¡CUANDO YO PIDO KOLA, ES KOLA!

Un lunes cualquiera del mes de febrero a mediados de los setenta, a las dos de la tarde, con un fuerte sol que irradiaba una temperatura de cuarenta grados, iba llegando a La Jagua de Ibirico, por la polvorienta carretera principal vía a La Palmita en su caballo bayo, Felipe Cadena, campesino ya entrado en años, adinerado, respetado y de carácter recio, esposo de la matrona Eusebia Barahona.
Entrando a mano izquierda estaba la única bomba de gasolina del pueblo, que a su vez era uno de los restaurantes más prestigiosos de la pequeña población, atendido por su propietaria la señora Olga Ditta, valiosa y trabajadora mujer. Sin bajarse del caballo, chorreando sudor a mares ya que su sombrero no era suficiente protección para el sol implacable, abrasador, y acercándose a una de las ventanas del restaurante, lanzando el dinero, Felipe gritó:

  • ¡Véndame una Kola!
  • Dame un momento, Felipe, ya te la busco.
    Olga abrió el enfriador y empezó a buscar la gaseosa entre las múltiples botellas heladas y no encontró la Kola Hipinto que era la que se vendía por esa época. Entonces tomó la decisión de sacar una Castalia casi congelada para calmar la sed del cliente.
    Cuando Felipe vio la botella verde en la mano de la propietaria, vociferó:
  • ¡Kola!
    La señora Olga sobresaltada soltó la botella dentro del enfriador y volvió a buscar afanosamente la famosa Kola. Por más que buscó y rebuscó, no la encontró. Compadeciéndose de su paisano, que jadeaba ante el abrasivo calor del quemante verano, tomó la decisión de ofrecerle una Uva Canada Dry, nevada por el congelador. Felipe iracundo volvió a gritar:
  • ¡Kola!
    La propietaria cayó en cuenta que por sus múltiples ocupaciones las gaseosas Kola Hipinto no las había metido dentro del enfriador y el sol les había pegado de frente durante todo el día. Además por esa época las canastas de madera de las gaseosas cubrían solo hasta la mitad de la botella. Al tocar las Kolas, estas le quemaron las manos, por lo cual trató de convencer a Felipe.
  • ¡La Kola está hirviendo Felipe, demasiado caliente, te va a hacer daño. No te la recomiendo, si quieres te pico hielo en un vaso para que no te vayas a enfermar!

El obstinado hombre del caballo, reseco y botando espuma por la boca, contestó:
-¡¿Y a tí quien te dijo que a mí gusta el hielo?.
Si a mí me gustara el hielo, cargaría una cubeta en la mochila, óyeme bien…! ¡Kola!

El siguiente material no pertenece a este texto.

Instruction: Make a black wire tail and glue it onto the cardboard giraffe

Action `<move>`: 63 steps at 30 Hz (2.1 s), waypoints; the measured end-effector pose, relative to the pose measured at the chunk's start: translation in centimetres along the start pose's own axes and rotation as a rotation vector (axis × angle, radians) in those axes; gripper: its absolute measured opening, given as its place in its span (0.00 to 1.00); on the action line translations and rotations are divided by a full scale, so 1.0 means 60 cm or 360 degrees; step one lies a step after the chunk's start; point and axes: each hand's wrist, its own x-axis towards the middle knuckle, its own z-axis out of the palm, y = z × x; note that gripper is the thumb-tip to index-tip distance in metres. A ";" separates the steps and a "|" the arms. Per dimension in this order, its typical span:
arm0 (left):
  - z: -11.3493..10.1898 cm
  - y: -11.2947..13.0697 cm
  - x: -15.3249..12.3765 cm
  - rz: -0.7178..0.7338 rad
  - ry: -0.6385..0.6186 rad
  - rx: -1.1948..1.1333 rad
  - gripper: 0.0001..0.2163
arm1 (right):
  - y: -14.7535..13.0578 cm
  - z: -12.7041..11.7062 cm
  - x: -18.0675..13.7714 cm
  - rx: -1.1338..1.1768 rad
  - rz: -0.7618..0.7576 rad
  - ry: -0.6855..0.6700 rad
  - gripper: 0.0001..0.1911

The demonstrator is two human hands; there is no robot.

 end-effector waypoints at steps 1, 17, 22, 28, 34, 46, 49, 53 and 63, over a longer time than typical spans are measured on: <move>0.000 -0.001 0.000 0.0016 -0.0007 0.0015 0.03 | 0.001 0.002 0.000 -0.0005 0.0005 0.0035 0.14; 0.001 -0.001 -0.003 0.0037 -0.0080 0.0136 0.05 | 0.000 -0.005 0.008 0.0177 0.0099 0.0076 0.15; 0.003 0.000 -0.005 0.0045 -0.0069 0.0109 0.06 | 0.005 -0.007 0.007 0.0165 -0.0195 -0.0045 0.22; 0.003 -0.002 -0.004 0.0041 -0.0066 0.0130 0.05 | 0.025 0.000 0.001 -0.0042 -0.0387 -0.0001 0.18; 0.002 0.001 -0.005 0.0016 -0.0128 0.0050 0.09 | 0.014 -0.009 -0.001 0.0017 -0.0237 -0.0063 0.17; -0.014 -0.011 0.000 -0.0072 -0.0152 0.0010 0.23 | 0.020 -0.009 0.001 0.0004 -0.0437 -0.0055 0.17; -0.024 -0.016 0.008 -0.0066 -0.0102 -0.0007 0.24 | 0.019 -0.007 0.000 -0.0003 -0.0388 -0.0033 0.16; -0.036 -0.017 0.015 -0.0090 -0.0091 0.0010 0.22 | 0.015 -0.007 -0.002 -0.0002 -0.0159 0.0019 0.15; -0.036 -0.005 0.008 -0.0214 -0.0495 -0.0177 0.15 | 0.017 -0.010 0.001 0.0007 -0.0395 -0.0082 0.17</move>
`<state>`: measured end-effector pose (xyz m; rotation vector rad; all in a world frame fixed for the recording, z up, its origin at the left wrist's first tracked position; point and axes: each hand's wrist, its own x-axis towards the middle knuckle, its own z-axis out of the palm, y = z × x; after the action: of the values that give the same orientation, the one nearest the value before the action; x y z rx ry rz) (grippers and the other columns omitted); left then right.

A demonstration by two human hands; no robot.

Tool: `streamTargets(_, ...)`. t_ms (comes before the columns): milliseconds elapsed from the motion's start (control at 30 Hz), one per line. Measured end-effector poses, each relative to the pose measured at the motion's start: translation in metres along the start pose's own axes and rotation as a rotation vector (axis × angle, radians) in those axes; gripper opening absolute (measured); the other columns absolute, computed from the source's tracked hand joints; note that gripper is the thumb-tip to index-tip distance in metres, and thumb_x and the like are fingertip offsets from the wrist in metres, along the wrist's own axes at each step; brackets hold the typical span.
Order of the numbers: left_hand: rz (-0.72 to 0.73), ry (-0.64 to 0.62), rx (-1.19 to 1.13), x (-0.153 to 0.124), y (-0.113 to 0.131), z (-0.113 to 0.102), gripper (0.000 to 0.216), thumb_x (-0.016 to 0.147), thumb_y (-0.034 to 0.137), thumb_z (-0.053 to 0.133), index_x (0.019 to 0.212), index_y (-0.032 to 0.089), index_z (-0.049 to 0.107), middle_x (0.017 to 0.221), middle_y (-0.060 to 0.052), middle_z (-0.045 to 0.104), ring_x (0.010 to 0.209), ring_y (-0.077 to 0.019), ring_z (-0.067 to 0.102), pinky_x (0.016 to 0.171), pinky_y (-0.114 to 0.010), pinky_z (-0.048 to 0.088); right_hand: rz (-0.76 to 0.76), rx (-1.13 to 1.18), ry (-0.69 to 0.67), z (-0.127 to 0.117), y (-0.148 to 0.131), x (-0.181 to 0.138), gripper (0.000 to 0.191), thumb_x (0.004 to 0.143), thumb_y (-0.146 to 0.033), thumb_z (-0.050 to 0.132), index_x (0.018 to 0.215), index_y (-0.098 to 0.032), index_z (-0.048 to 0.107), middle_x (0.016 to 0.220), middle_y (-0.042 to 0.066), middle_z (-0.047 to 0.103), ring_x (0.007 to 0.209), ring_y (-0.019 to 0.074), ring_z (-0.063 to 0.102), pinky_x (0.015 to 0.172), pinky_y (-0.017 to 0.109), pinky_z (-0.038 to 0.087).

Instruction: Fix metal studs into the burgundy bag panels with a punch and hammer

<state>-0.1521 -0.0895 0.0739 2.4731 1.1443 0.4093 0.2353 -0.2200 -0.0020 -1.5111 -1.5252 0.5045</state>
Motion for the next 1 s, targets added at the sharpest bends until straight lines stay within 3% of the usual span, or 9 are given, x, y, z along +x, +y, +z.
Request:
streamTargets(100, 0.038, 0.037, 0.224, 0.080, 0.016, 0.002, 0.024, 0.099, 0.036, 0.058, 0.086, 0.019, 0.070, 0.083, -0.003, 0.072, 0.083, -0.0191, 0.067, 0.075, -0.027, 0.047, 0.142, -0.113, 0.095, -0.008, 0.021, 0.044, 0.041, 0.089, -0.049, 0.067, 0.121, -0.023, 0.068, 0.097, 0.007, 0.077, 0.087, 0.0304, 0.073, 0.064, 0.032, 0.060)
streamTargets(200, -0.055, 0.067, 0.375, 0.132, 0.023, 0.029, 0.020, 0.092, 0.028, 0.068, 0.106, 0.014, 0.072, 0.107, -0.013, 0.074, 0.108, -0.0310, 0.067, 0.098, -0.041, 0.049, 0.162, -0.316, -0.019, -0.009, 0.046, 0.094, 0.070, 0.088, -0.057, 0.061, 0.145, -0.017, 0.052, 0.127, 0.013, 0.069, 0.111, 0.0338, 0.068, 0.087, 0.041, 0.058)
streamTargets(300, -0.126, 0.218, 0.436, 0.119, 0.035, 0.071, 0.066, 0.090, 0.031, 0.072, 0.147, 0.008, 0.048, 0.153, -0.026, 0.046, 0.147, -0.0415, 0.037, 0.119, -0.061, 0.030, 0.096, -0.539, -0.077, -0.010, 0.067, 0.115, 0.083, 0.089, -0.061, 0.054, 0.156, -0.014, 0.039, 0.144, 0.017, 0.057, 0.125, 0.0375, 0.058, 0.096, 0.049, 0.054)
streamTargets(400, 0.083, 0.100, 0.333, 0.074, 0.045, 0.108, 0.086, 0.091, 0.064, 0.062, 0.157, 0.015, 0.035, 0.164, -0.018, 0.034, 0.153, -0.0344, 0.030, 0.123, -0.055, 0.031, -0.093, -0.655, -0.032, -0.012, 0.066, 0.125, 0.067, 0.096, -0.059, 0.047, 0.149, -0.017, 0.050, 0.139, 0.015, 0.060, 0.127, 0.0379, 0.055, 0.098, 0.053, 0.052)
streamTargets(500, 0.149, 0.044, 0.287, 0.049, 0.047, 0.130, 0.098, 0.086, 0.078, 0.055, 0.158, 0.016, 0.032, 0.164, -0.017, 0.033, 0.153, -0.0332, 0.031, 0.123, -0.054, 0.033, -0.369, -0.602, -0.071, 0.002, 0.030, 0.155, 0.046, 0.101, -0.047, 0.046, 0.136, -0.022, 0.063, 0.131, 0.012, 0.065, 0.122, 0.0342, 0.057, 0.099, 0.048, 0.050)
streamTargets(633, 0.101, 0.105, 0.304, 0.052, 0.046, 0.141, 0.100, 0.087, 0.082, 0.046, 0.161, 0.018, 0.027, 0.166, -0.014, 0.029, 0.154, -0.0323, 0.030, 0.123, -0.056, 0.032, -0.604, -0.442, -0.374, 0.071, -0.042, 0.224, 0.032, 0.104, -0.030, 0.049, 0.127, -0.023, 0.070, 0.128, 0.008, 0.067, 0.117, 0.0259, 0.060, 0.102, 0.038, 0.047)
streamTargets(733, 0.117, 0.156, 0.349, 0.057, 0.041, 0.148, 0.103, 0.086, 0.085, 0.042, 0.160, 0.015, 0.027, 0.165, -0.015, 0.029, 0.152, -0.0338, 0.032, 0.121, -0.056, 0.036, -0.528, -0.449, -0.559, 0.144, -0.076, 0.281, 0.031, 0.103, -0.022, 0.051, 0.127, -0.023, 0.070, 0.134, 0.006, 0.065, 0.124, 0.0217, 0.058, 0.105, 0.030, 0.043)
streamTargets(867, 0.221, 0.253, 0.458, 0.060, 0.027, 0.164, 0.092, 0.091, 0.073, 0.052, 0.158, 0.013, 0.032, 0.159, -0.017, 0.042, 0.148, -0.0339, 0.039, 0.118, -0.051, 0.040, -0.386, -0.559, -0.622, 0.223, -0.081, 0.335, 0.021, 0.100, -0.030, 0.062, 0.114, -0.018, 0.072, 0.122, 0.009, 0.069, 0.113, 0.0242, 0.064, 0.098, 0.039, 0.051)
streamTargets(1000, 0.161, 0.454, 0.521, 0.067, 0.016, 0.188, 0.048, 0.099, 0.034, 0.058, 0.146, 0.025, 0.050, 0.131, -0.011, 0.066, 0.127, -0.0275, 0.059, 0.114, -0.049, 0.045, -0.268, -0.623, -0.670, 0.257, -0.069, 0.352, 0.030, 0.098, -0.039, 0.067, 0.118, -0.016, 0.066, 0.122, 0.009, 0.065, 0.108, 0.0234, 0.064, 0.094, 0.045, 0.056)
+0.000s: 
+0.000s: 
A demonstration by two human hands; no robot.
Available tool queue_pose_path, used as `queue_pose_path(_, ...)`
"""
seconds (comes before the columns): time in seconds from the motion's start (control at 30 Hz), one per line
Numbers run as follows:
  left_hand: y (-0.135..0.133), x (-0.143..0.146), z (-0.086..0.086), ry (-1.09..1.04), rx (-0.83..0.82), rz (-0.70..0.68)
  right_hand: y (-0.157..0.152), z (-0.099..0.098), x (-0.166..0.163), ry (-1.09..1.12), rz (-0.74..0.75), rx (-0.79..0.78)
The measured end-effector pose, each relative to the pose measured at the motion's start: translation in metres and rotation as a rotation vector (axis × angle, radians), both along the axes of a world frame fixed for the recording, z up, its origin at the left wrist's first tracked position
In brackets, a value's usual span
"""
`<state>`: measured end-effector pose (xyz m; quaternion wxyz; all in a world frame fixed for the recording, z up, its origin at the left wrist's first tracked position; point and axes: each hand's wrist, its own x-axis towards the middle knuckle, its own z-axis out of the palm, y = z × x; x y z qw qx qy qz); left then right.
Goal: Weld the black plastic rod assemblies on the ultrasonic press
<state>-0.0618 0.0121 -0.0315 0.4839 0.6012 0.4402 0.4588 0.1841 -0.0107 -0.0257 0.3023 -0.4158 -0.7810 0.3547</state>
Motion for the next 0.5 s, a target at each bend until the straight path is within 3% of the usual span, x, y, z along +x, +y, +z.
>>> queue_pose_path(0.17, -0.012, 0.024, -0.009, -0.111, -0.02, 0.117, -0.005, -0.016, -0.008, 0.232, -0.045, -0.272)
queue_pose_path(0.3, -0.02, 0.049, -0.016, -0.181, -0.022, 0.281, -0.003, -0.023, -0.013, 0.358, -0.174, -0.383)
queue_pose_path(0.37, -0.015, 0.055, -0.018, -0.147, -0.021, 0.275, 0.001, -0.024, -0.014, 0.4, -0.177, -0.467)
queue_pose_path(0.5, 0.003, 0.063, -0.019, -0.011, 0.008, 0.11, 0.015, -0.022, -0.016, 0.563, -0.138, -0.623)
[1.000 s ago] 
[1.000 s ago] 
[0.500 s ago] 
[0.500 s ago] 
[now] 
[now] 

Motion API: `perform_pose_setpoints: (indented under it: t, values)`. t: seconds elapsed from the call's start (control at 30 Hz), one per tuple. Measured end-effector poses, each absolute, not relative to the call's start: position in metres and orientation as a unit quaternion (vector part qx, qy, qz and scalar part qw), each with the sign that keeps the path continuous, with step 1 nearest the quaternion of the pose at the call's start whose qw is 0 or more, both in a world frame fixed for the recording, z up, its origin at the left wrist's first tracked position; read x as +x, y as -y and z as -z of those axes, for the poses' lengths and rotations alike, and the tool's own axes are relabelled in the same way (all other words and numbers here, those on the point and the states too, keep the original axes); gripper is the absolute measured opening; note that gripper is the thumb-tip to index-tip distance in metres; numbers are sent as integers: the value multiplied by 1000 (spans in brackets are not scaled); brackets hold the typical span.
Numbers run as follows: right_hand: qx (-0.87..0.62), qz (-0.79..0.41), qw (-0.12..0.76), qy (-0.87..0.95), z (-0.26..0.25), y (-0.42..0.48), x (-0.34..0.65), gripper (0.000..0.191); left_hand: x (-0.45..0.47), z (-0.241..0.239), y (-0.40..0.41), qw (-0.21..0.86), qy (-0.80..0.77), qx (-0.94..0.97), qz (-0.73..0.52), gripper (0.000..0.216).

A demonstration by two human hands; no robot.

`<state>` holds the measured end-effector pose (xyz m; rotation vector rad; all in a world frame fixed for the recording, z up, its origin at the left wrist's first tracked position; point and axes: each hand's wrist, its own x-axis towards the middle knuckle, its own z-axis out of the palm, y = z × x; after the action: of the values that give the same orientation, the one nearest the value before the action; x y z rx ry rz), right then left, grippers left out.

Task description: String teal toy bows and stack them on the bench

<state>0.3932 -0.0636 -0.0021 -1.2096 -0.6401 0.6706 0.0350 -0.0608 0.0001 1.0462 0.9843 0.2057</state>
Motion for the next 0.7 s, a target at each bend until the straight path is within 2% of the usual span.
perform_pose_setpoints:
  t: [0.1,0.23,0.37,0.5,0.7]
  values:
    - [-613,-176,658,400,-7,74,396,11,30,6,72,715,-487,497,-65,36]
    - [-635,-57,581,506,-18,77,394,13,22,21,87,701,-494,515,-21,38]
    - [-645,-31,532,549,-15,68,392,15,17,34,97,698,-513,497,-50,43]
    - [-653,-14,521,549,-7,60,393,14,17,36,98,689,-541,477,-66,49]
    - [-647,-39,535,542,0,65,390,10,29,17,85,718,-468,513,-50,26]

Ya los clientes del restaurante se habían aglomerado ante la curiosa y extraña situación esperando el desenlace. Les parecía inverosímil. Murmuraban, sonreían bajito y secreteaban entre sí ante el singular e increíble suceso, expectantes veían el desespero y la impotencia de la señora, que no encontraba cómo solucionar el problema. No le quedó más remedio que usar, para no quemarse, uno de los trapos de limpiar las mesas y tomar la Kola.
Al destapar la gaseosa, sonó como una explosión: ¡Bum!
El impacto era a causa del calor, los gases y el líquido hirviente. Entregó la botella al terco hombre que no se inmutó ante el candente vidrio; parándose la botella en la boca y prácticamente sin respirar, vació todo el contenido por su garganta, escuchándose solo, glu, glu, glu…
Agitado y marchándose en su corcel, exclamó:

  • ¡Cuando yo pido Kola, es Kooolaaa!